** Your assignment **
Lines below starting with the line with "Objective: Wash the" and going on through the line with "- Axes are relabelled" must be output exactly; the rest of the records must be left out.

Data records:

_ _ _ _ _

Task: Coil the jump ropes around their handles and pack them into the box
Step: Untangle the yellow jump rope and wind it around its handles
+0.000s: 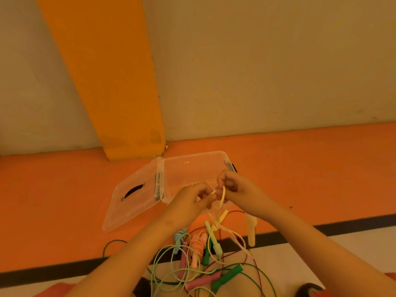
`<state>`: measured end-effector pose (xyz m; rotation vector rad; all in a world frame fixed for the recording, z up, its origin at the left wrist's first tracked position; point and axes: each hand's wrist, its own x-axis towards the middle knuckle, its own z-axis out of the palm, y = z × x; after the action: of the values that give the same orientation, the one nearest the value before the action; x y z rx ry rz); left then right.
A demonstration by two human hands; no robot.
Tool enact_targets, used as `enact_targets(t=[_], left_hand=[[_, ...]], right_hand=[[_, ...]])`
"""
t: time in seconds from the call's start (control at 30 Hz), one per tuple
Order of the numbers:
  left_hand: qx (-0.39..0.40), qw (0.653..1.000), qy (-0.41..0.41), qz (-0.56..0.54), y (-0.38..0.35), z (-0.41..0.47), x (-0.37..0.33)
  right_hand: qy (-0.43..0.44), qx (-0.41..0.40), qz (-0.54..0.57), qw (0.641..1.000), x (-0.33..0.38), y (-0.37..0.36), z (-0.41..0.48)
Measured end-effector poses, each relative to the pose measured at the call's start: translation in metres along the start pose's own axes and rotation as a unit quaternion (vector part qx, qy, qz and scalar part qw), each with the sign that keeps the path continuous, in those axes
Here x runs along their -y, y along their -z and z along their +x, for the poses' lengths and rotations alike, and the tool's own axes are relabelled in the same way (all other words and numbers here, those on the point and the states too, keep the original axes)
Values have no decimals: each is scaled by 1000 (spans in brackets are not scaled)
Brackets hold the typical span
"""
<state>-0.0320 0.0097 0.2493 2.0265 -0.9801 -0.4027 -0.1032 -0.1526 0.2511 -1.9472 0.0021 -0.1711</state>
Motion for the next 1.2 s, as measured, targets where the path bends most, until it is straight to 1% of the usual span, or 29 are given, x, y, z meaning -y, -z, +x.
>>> enact_targets(t=[0.03,0.1,0.17,0.2,0.23,0.27,0.33,0.43,0.5,0.57,0.63,0.7,0.73,0.8,0.87,0.93,1.0,1.07,1.1,1.2], left_hand=[[-15,1000,-12,6,2,1,-4],[-87,996,-28,-25,11,4,-10],[-190,976,-27,-99,27,6,-12],[-225,966,-25,-124,34,7,-10],[-238,962,-22,-132,38,7,-8],[-239,963,-20,-124,39,5,-6],[-212,973,-11,-96,35,3,-3],[-128,991,6,-28,21,0,0],[-102,994,-20,27,12,0,3],[-83,994,-43,58,6,1,3],[-48,996,-50,50,2,1,3],[-34,998,-52,18,4,2,-1],[-45,998,-51,-1,8,2,-3],[-111,992,-39,-54,20,4,-5],[-198,970,-23,-136,35,6,-4],[-266,940,-9,-211,49,7,-1],[-305,926,20,-222,56,7,3],[-312,929,56,-191,55,7,9],[-298,937,70,-169,53,6,12],[-214,966,115,-84,42,4,17]], right_hand=[[-4,-8,19,1000,0,2,-1],[-18,-14,52,998,-2,8,-5],[-40,-15,70,997,-6,12,-8],[-48,-18,75,996,-9,13,-10],[-51,-24,76,995,-11,14,-11],[-51,-31,73,996,-13,14,-11],[-46,-36,53,997,-13,13,-10],[-28,-40,78,996,-7,12,-7],[-12,-32,110,993,-4,10,-5],[-2,-12,101,995,0,6,-4],[3,-4,88,996,2,1,-3],[3,-11,77,997,1,2,-2],[-1,-20,73,997,-1,4,-1],[-10,-42,69,997,-4,10,0],[-27,-64,62,996,-7,18,-1],[-37,-87,50,994,-10,25,-2],[-38,-99,44,993,-11,30,-4],[-39,-103,48,993,-12,32,-4],[-41,-104,56,992,-11,32,-3],[-29,-104,89,990,-3,31,-1]])
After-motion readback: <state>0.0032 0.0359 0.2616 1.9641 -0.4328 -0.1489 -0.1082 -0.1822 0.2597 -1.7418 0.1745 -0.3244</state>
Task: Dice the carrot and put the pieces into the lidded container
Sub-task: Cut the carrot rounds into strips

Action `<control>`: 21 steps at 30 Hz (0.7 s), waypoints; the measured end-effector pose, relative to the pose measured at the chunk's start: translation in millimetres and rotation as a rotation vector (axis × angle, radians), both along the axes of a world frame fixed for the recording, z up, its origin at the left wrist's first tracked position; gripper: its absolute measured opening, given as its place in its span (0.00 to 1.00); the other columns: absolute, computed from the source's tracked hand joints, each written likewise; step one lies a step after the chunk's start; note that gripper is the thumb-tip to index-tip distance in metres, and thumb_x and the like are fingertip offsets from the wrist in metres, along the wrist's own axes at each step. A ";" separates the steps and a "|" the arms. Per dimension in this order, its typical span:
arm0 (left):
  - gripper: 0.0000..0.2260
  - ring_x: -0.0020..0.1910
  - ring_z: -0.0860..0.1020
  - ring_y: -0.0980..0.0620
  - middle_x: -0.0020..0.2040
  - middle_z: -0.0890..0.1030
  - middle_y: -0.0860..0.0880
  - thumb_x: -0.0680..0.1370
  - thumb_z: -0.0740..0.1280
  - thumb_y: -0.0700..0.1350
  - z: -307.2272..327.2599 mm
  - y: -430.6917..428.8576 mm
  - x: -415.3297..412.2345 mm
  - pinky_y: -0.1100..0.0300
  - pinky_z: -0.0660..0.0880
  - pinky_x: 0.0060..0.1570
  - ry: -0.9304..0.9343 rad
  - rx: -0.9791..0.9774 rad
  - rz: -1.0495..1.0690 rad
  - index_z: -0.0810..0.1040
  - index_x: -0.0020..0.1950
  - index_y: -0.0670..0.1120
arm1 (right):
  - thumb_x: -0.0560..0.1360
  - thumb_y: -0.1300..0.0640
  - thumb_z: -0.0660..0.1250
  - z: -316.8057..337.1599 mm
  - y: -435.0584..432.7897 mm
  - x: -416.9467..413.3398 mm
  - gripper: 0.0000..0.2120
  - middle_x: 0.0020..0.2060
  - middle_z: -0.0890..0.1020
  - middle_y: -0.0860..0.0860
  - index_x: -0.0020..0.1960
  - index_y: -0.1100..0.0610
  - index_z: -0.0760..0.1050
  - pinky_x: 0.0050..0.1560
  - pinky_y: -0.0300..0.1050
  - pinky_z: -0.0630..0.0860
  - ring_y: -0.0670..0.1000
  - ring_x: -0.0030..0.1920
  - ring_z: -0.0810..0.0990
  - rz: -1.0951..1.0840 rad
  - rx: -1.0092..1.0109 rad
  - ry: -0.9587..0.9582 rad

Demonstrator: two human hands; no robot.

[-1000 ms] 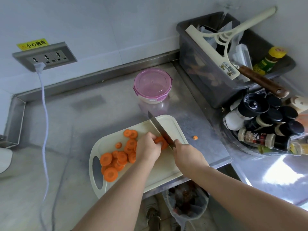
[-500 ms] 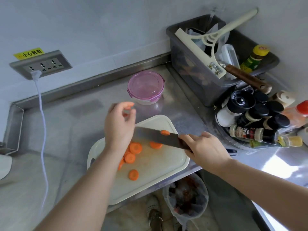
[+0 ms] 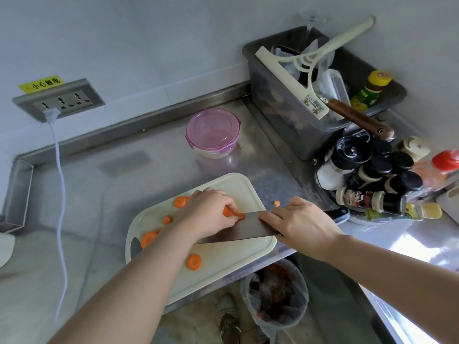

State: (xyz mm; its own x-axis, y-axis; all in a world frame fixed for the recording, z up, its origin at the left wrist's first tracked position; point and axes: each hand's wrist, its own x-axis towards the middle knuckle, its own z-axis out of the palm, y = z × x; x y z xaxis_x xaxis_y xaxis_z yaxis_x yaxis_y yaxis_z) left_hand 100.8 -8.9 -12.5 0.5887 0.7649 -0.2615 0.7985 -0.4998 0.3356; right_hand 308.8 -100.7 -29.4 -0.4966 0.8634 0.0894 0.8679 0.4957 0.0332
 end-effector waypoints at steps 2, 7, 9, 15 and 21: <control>0.05 0.55 0.73 0.55 0.50 0.79 0.58 0.73 0.68 0.55 -2.7 4.6 2.7 0.57 0.67 0.58 -0.016 0.003 0.006 0.80 0.45 0.57 | 0.63 0.58 0.74 0.8 1.3 0.0 0.12 0.29 0.77 0.46 0.46 0.53 0.79 0.32 0.43 0.71 0.51 0.27 0.76 0.004 -0.008 -0.003; 0.07 0.53 0.77 0.50 0.50 0.80 0.53 0.72 0.70 0.55 -1.2 36.9 -4.9 0.56 0.70 0.55 -0.051 0.032 0.174 0.82 0.45 0.53 | 0.69 0.54 0.71 9.9 -0.2 2.8 0.14 0.37 0.81 0.47 0.55 0.52 0.77 0.34 0.42 0.70 0.51 0.32 0.77 -0.090 -0.145 -0.032; 0.06 0.53 0.78 0.48 0.50 0.81 0.51 0.72 0.70 0.54 3.5 55.5 -17.7 0.55 0.71 0.54 -0.025 0.092 0.258 0.81 0.45 0.53 | 0.78 0.53 0.58 14.8 -6.9 5.1 0.15 0.47 0.81 0.47 0.65 0.48 0.69 0.39 0.43 0.70 0.52 0.40 0.78 -0.270 -0.296 0.012; 0.05 0.52 0.78 0.46 0.50 0.80 0.50 0.72 0.69 0.52 0.3 64.5 -21.6 0.55 0.68 0.52 0.014 0.175 0.311 0.80 0.45 0.52 | 0.80 0.56 0.56 5.0 -6.3 2.4 0.07 0.31 0.74 0.49 0.44 0.51 0.69 0.30 0.43 0.64 0.51 0.30 0.72 -0.726 -0.518 0.596; 0.10 0.55 0.78 0.46 0.53 0.81 0.50 0.75 0.66 0.54 -39.2 35.9 22.1 0.55 0.72 0.55 0.040 0.042 0.335 0.80 0.51 0.52 | 0.81 0.55 0.55 5.7 15.5 -23.9 0.07 0.30 0.72 0.49 0.45 0.54 0.68 0.31 0.45 0.65 0.50 0.30 0.69 -0.798 -0.517 0.638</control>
State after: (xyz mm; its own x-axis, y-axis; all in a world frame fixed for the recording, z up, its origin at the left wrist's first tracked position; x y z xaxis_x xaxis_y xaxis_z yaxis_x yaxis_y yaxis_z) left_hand 122.9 27.0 -51.7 0.2926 0.9247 -0.2434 0.9329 -0.2201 0.2850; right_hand 284.8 -85.2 -23.7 0.2181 0.9188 -0.3289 0.7268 -0.3778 -0.5736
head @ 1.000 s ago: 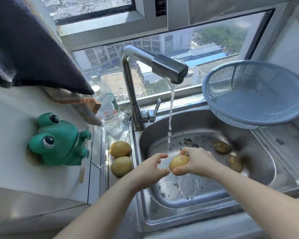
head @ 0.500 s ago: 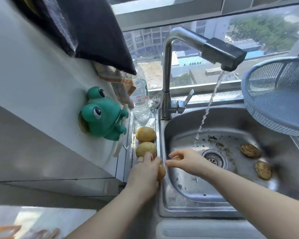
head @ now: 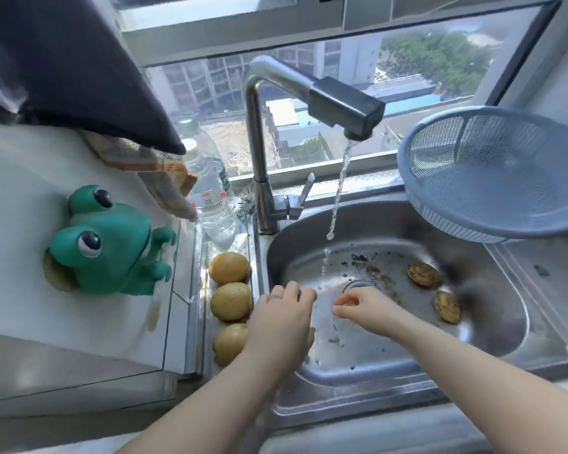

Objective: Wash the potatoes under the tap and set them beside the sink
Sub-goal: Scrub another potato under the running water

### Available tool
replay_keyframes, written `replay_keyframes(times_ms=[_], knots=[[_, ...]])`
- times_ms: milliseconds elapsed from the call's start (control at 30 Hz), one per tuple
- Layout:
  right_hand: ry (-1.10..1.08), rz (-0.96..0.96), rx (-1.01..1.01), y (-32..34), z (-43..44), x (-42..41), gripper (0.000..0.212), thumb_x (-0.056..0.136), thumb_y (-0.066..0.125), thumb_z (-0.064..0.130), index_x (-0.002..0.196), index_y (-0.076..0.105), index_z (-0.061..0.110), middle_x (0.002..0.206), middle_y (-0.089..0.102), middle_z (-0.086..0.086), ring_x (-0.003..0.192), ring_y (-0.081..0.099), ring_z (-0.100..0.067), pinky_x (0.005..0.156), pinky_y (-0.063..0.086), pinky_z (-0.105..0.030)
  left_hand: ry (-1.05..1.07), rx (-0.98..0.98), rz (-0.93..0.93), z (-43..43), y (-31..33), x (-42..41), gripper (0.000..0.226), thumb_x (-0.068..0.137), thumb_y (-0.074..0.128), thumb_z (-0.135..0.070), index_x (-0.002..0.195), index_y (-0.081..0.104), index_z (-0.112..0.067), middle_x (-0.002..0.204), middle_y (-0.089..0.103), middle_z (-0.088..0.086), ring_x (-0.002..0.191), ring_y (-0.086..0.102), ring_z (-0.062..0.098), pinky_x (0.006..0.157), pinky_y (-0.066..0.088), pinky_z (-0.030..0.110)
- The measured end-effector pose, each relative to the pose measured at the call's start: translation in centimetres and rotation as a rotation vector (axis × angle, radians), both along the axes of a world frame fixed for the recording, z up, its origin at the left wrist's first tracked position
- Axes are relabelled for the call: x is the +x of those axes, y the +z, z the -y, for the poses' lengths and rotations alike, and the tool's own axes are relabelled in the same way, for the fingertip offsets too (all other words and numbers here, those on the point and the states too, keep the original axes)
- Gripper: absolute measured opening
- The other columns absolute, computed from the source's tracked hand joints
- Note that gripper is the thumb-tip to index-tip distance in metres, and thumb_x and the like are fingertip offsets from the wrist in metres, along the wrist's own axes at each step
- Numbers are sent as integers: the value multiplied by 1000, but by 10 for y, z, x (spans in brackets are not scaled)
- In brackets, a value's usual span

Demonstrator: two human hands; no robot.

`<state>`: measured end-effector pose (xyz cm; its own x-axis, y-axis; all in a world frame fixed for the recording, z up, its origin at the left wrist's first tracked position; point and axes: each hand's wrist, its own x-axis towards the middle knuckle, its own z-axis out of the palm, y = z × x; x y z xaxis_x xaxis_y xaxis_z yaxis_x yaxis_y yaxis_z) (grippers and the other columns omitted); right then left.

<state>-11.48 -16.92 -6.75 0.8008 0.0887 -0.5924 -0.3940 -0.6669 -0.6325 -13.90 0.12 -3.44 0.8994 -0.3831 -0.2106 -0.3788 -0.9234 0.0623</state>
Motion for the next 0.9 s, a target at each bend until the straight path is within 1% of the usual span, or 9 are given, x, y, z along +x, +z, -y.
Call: replay_keyframes(times_ms=[67, 167, 300, 400, 500, 600, 767, 833, 900], knots=[[-24, 0, -156, -10, 31, 6, 35, 88, 61, 30, 107, 67, 1, 106, 67, -18, 92, 64, -29, 66, 47, -26, -44, -74, -105, 29, -8, 9, 45, 91, 54, -37, 132, 41, -23, 125, 49, 0, 110, 53, 25, 83, 40, 34], [-85, -21, -425, -24, 85, 15, 38, 87, 61, 37, 113, 64, 9, 115, 66, -10, 103, 61, -28, 84, 50, -31, -22, -179, -312, 67, -22, 18, 42, 93, 51, -37, 132, 43, -24, 128, 53, 0, 112, 55, 23, 88, 47, 36], [-158, -83, -631, -62, 152, 19, 28, 85, 59, 27, 109, 63, 15, 116, 63, -7, 104, 60, -29, 78, 48, -31, 49, -273, -535, 105, -39, 29, 41, 93, 51, -36, 132, 47, -23, 127, 57, -1, 113, 56, 20, 92, 48, 36], [-141, -123, -717, -95, 179, 26, 36, 80, 57, 19, 115, 62, 18, 122, 60, -7, 109, 58, -30, 81, 49, -34, 117, -337, -615, 126, -49, 43, 39, 94, 51, -33, 131, 49, -19, 125, 61, 0, 105, 61, 22, 86, 51, 35], [-109, -161, -782, -111, 182, 37, 44, 90, 47, 12, 134, 48, 13, 139, 45, -9, 125, 46, -29, 93, 45, -40, 167, -383, -634, 142, -57, 56, 38, 95, 50, -32, 130, 51, -18, 126, 60, 0, 105, 61, 22, 82, 52, 33], [-52, -176, -827, -130, 181, 45, 45, 92, 40, 7, 138, 42, 7, 142, 42, -10, 129, 42, -28, 96, 44, -39, 205, -411, -637, 150, -66, 64, 37, 95, 50, -32, 130, 52, -21, 128, 60, -1, 109, 59, 17, 84, 47, 28], [14, -211, -880, -139, 175, 51, 50, 92, 39, 1, 142, 36, 5, 147, 26, -13, 131, 38, -30, 91, 45, -37, 264, -486, -665, 149, -73, 67, 32, 95, 49, -29, 126, 54, -22, 110, 57, -4, 84, 57, 18, 63, 46, 27], [39, -237, -858, -139, 169, 49, 47, 92, 39, 1, 139, 41, 6, 144, 34, -14, 128, 42, -30, 93, 45, -37, 276, -490, -684, 147, -74, 67, 33, 96, 49, -29, 127, 53, -21, 112, 57, -3, 88, 61, 24, 60, 46, 26], [84, -261, -754, -133, 156, 47, 37, 89, 48, 8, 126, 56, 9, 128, 54, -11, 117, 54, -28, 90, 47, -34, 280, -481, -699, 143, -73, 66, 33, 96, 50, -30, 127, 54, -20, 113, 58, -1, 87, 60, 22, 61, 44, 25]])
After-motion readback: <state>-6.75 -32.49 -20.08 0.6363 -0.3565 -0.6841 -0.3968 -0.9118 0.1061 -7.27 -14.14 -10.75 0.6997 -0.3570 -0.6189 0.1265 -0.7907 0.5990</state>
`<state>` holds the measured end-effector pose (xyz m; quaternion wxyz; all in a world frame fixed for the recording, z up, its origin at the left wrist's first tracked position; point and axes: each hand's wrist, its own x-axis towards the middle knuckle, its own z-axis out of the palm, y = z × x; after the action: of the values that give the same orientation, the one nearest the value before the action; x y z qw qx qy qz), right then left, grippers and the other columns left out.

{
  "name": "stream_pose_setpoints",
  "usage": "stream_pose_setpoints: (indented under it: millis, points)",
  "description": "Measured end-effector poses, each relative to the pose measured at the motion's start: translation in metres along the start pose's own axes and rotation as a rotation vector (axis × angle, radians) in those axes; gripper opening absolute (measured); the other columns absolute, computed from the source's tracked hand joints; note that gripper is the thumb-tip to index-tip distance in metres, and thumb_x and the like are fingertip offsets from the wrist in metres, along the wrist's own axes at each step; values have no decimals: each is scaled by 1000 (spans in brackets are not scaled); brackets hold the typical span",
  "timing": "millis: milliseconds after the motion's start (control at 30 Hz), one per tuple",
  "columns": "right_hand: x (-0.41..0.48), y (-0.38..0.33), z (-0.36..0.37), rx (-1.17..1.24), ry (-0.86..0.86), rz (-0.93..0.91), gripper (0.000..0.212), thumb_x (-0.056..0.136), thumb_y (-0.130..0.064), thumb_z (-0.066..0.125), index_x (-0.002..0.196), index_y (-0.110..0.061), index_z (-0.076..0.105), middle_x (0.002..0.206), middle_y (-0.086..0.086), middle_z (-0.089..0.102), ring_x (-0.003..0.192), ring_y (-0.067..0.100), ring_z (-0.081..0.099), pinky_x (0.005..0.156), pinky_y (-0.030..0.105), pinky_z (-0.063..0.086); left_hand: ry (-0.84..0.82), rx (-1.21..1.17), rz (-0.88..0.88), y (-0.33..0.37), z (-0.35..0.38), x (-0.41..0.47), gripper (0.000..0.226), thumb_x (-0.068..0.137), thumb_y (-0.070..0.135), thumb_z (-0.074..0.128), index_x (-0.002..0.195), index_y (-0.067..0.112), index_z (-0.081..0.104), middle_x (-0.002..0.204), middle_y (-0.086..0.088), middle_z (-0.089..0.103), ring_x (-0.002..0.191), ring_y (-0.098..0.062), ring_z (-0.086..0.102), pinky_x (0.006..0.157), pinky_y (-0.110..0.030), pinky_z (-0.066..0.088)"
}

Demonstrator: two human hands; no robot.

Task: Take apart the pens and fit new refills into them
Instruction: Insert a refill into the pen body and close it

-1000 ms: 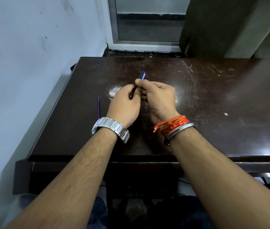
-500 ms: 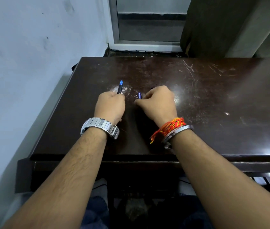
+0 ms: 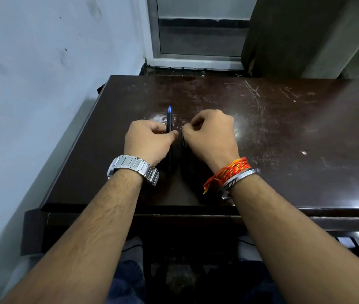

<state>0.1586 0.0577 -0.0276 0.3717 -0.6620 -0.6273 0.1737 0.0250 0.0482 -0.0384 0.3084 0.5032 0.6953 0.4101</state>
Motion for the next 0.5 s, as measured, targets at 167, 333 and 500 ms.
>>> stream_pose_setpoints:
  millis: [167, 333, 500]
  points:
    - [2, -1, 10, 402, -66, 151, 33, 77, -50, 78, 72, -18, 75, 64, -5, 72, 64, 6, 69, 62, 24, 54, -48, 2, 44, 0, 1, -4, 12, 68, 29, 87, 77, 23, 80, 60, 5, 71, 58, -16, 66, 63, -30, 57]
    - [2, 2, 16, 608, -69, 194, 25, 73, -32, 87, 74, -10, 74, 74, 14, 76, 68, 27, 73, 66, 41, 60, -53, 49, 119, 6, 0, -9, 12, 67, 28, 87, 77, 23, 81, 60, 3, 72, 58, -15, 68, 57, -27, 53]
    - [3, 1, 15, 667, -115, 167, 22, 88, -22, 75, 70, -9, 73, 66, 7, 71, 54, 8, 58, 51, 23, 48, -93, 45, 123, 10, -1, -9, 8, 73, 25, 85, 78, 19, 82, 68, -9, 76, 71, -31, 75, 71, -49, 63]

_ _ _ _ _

** Output of the exercise **
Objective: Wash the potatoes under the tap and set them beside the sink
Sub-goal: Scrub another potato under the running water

### Available tool
replay_keyframes, written `replay_keyframes(times_ms=[_], knots=[[_, ...]])`
- times_ms: milliseconds elapsed from the call's start (control at 30 Hz), one per tuple
- Layout:
  right_hand: ry (-1.10..1.08), rz (-0.96..0.96), rx (-1.01..1.01), y (-32..34), z (-43..44), x (-42..41), gripper (0.000..0.212), thumb_x (-0.056..0.136), thumb_y (-0.066..0.125), thumb_z (-0.064..0.130), index_x (-0.002..0.196), index_y (-0.076..0.105), index_z (-0.061..0.110), middle_x (0.002..0.206), middle_y (-0.089..0.102), middle_z (-0.086..0.086), ring_x (-0.003..0.192), ring_y (-0.081..0.099), ring_z (-0.100..0.067), pinky_x (0.005..0.156), pinky_y (-0.063..0.086), pinky_z (-0.105..0.030)
  left_hand: ry (-1.05..1.07), rx (-0.98..0.98), rz (-0.93..0.93), z (-43..43), y (-31..33), x (-42..41), gripper (0.000..0.226), thumb_x (-0.068..0.137), thumb_y (-0.074..0.128), thumb_z (-0.135..0.070), index_x (-0.002..0.195), index_y (-0.081..0.104), index_z (-0.112..0.067), middle_x (-0.002..0.204), middle_y (-0.089..0.103), middle_z (-0.088..0.086), ring_x (-0.002..0.191), ring_y (-0.086..0.102), ring_z (-0.062..0.098), pinky_x (0.006..0.157), pinky_y (-0.066..0.088), pinky_z (-0.030..0.110)
- The measured end-effector pose, each relative to the pose measured at the call's start: translation in centimetres and rotation as a rotation vector (axis × angle, radians), both along the axes of a world frame fixed for the recording, z up, its origin at the left wrist's first tracked position
- Axes are relabelled for the call: x is the +x of those axes, y the +z, z the -y, for the poses' lengths and rotations alike, and the tool's own axes are relabelled in the same way, for the fingertip offsets too (all other words and numbers here, those on the point and the states too, keep the original axes)

Output for the exercise is complete.